DIRECTIONS FOR THIS TASK: Could you give back exactly the lines below from the one with "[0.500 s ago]" through the one with "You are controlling", without a single picture?

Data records
────────────────
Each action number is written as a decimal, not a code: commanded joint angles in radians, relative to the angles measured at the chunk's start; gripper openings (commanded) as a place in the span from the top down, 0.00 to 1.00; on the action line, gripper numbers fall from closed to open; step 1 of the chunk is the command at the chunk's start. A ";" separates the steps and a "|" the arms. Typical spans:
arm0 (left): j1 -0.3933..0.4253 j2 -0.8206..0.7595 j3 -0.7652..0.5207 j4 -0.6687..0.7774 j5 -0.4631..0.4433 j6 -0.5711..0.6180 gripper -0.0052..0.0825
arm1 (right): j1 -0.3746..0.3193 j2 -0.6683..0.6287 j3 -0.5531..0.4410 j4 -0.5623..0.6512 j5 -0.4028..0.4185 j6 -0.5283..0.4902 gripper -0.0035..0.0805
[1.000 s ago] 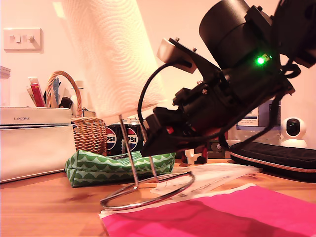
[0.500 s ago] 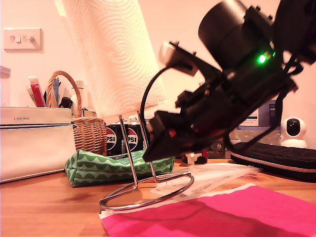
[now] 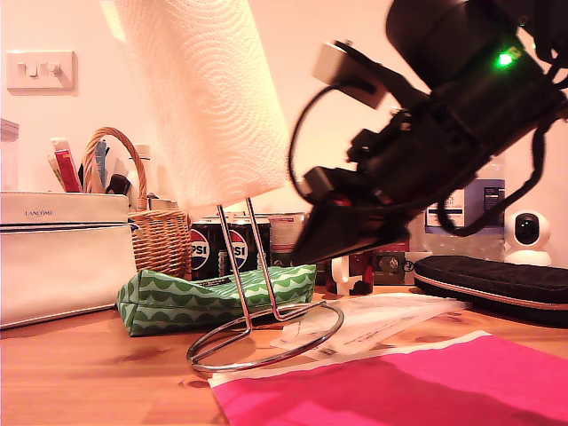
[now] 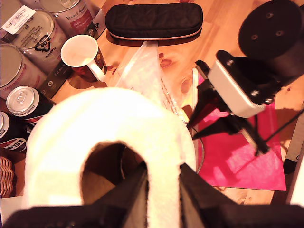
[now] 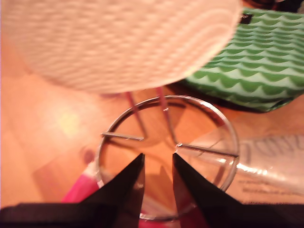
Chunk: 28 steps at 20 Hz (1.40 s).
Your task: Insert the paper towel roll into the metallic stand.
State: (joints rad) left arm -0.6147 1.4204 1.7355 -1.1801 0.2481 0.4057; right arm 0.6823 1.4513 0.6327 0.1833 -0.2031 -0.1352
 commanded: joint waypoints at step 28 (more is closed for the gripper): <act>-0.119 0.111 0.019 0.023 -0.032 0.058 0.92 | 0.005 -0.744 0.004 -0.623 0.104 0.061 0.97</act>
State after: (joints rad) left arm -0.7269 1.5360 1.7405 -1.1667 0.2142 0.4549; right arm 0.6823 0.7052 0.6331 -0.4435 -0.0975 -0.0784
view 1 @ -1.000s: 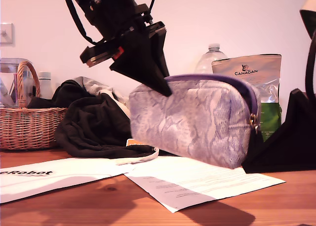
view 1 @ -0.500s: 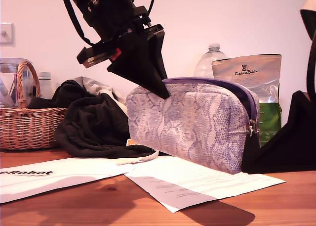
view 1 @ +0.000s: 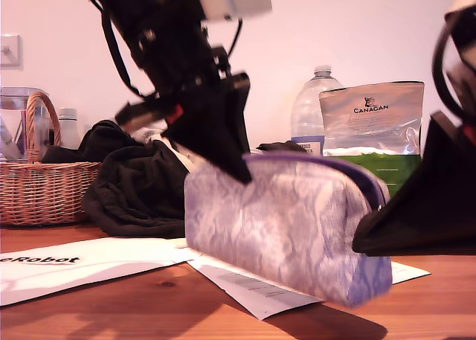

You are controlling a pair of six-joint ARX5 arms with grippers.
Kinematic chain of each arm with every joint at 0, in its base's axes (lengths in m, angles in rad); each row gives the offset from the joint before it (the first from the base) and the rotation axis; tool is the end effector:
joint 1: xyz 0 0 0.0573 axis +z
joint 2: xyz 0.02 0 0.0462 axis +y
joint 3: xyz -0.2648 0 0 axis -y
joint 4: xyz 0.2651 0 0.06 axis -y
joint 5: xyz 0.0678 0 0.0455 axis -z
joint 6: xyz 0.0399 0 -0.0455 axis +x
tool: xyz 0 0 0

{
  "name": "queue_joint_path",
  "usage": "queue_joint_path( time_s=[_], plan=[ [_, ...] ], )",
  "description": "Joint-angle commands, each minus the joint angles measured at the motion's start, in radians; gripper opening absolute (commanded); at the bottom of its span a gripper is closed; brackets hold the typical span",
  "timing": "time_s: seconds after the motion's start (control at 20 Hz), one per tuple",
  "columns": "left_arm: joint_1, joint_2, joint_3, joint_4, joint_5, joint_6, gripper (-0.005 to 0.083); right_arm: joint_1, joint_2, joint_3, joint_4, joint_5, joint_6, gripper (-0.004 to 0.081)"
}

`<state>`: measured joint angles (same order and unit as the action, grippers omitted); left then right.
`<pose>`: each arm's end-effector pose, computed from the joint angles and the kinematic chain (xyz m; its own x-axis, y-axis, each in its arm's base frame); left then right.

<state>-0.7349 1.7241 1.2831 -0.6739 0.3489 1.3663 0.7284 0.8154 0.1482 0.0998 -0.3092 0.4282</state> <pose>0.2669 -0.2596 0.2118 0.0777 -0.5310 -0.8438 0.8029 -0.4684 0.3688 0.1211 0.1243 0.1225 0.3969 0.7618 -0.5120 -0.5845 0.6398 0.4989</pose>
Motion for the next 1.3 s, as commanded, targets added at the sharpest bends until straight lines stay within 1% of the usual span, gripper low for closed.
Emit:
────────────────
PROBLEM SOLUTION:
[0.500 s ago] 
[now] 
[now] 
[now] 
Chunk: 28 steps at 20 Hz (1.40 s).
Your task: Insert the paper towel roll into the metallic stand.
State: (joints rad) left arm -0.6147 1.4204 1.7355 -1.1801 0.2481 0.4057; right arm 0.6823 1.4513 0.6327 0.1833 -0.2031 -0.1352
 commanded: joint waypoints at step 28 (more is closed for the gripper): <act>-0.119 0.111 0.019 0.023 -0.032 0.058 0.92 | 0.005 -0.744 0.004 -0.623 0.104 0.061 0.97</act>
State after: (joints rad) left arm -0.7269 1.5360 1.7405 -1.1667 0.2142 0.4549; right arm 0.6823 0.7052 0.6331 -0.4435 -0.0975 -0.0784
view 1 @ -1.000s: 
view 1 @ -0.500s: 
view 1 @ +0.000s: 

You are controlling a pair of six-joint ARX5 arms with grippers.

That finishes the answer to the exercise.